* **What you have to do**
The answer should be each line from the entries below that has the word "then" in it.

* **Provided data**

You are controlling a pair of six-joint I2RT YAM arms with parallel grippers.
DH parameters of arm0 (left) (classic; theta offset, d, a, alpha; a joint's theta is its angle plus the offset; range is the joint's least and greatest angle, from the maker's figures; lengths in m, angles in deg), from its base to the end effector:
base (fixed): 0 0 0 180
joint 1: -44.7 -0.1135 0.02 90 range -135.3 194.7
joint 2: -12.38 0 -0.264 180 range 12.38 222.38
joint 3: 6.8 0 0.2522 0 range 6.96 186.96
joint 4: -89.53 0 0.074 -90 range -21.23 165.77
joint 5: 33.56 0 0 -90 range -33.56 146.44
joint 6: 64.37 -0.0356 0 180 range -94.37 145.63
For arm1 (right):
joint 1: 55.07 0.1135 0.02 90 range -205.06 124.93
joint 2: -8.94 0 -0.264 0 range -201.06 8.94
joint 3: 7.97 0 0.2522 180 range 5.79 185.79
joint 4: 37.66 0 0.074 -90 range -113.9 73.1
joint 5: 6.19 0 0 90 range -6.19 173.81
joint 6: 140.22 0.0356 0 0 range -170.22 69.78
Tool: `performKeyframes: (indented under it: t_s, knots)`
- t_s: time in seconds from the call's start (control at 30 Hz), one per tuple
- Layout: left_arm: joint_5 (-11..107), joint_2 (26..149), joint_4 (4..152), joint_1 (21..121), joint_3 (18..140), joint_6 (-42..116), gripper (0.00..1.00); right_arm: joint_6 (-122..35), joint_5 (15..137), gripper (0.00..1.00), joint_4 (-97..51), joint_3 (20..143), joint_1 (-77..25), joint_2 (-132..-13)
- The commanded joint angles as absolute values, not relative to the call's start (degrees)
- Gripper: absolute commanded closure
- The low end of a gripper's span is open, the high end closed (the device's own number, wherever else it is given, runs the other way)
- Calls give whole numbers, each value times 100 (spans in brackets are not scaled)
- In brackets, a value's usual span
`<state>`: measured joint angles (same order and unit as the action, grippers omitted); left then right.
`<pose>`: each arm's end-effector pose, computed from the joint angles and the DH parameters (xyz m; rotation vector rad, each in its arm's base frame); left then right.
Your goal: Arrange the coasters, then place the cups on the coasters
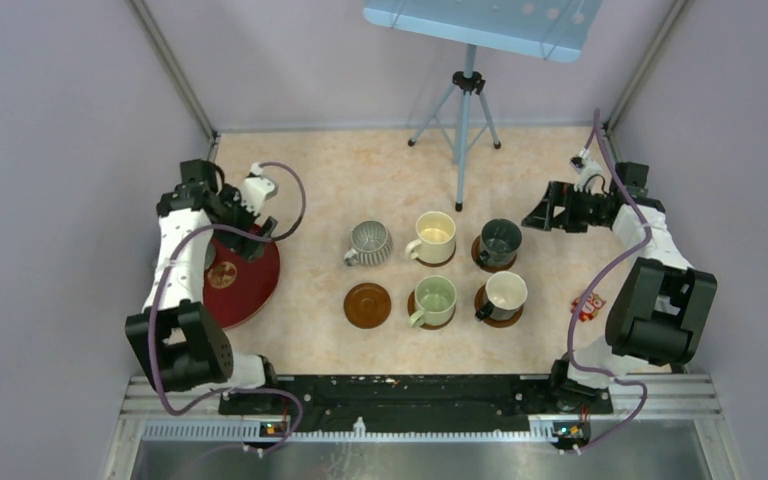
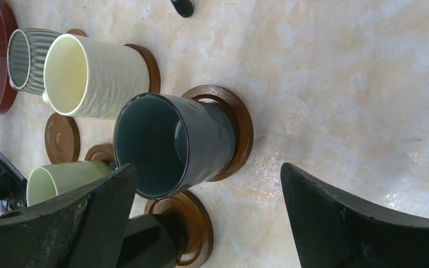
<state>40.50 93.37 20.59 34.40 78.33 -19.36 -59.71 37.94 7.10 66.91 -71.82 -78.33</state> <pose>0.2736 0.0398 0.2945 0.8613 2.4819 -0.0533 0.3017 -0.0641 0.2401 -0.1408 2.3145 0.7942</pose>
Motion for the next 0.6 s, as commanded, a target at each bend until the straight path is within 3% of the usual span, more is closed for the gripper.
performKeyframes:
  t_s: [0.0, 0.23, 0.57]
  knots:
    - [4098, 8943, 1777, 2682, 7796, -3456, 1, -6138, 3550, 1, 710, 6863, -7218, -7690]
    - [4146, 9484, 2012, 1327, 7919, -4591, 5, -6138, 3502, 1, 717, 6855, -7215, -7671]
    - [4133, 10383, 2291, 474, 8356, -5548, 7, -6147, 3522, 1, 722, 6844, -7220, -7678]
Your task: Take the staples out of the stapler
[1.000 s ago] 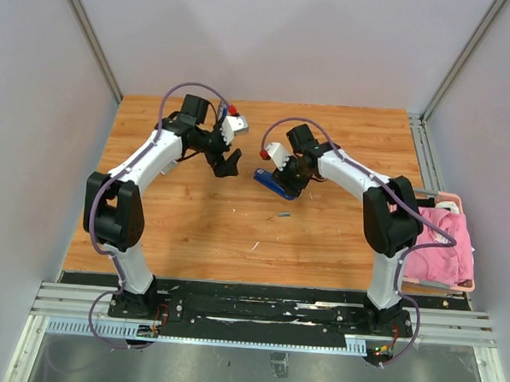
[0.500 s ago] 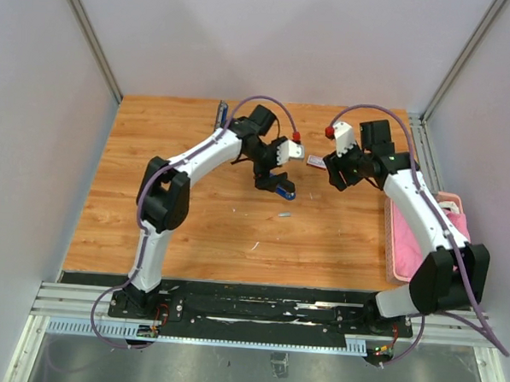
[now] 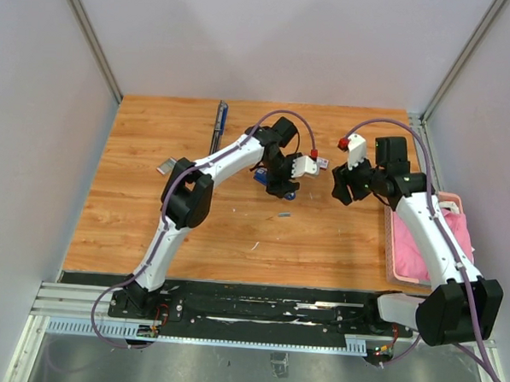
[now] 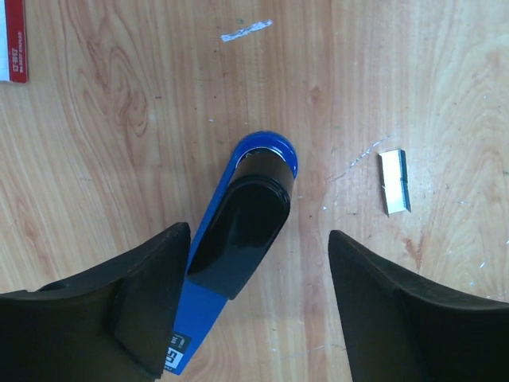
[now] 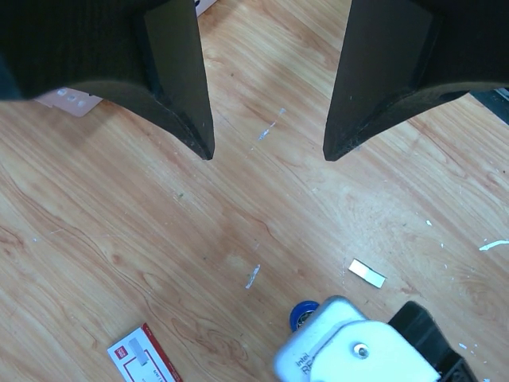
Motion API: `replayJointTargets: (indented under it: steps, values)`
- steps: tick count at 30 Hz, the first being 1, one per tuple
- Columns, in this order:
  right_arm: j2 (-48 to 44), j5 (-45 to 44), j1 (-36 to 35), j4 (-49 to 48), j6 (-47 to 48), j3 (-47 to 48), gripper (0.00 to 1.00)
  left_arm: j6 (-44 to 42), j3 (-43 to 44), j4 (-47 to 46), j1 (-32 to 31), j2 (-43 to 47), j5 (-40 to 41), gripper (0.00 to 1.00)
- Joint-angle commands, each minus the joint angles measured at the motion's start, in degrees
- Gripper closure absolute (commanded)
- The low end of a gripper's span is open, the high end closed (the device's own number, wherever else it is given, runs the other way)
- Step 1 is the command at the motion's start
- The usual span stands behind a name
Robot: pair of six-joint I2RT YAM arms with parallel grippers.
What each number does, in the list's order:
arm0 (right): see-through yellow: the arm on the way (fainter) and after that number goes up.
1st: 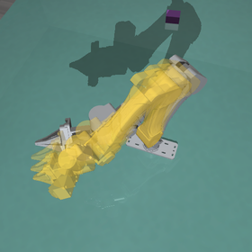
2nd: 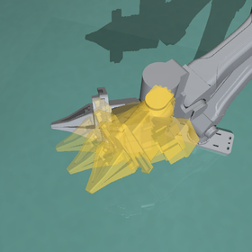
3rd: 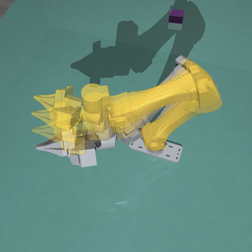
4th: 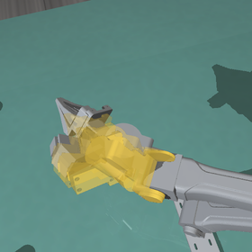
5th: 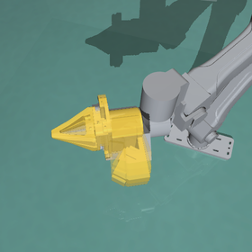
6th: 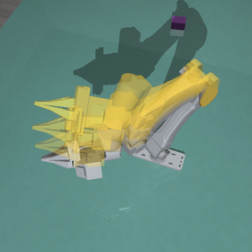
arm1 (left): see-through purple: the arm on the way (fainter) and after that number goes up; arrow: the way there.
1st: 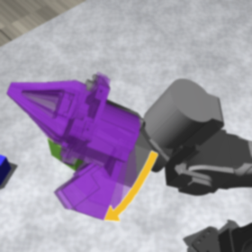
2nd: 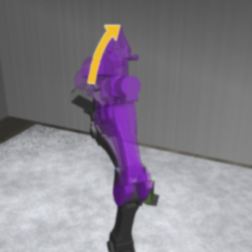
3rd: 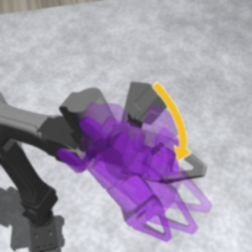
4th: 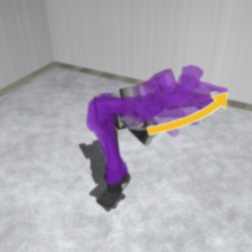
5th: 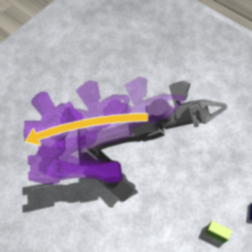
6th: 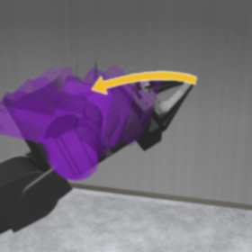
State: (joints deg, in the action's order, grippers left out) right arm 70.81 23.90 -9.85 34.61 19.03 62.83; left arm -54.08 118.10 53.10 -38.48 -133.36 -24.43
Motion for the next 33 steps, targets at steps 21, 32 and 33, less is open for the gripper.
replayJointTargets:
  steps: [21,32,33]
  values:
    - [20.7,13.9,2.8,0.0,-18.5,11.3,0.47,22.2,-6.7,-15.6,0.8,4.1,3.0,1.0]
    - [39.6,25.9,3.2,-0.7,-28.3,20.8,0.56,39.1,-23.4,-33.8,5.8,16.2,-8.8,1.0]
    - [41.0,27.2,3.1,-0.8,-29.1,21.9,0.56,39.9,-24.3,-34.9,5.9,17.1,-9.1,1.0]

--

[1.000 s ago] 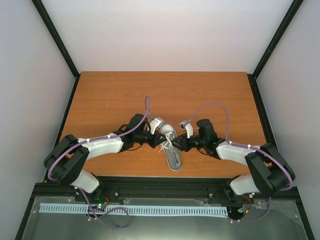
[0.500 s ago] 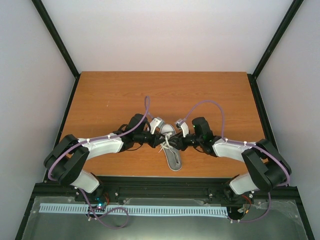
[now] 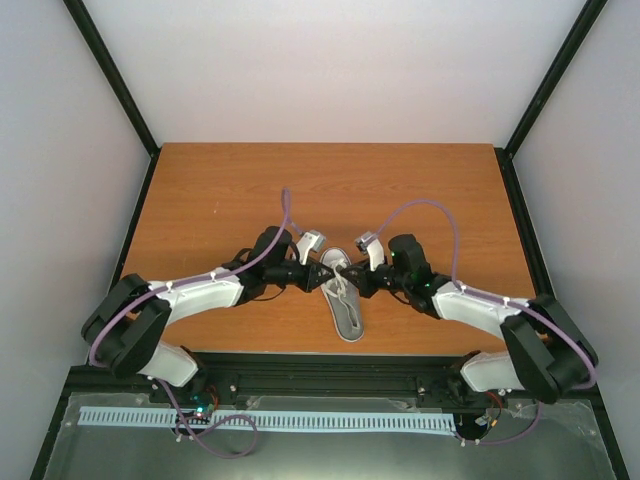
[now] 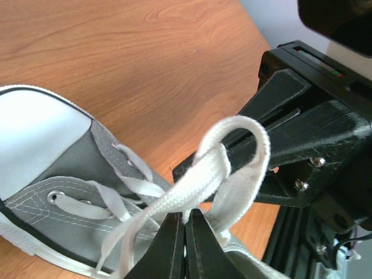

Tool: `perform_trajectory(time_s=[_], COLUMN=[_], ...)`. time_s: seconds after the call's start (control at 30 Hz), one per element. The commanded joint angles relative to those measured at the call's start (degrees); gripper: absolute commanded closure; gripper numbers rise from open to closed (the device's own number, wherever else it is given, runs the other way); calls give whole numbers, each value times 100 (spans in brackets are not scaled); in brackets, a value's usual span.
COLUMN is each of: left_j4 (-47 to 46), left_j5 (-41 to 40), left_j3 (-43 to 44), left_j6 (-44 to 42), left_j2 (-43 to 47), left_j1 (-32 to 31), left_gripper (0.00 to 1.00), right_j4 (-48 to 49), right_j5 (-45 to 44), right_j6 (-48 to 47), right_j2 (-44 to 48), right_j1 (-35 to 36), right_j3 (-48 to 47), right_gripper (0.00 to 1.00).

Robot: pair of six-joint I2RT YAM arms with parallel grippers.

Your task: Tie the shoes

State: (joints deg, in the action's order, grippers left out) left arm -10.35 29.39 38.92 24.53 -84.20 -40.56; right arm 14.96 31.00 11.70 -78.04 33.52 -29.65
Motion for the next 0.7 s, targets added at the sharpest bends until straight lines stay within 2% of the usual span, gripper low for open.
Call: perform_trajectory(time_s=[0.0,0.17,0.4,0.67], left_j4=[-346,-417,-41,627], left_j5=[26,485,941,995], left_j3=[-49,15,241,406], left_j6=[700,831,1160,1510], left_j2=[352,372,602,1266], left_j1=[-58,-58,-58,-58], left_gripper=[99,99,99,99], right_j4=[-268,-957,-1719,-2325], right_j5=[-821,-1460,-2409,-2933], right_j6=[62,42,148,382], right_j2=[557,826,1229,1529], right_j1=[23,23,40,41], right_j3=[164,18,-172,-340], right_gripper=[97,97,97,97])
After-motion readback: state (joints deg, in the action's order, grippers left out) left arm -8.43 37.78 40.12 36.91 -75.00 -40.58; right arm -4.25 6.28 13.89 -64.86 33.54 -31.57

* **Output for this exercise**
`<state>`: measured joint angles (same order and unit as the action, grippers omitted); left then right.
`<pose>`: each arm's end-effector pose, computed from the joint angles and the DH parameters (xyz m; rotation vector rad, each in its arm's base frame); left then right.
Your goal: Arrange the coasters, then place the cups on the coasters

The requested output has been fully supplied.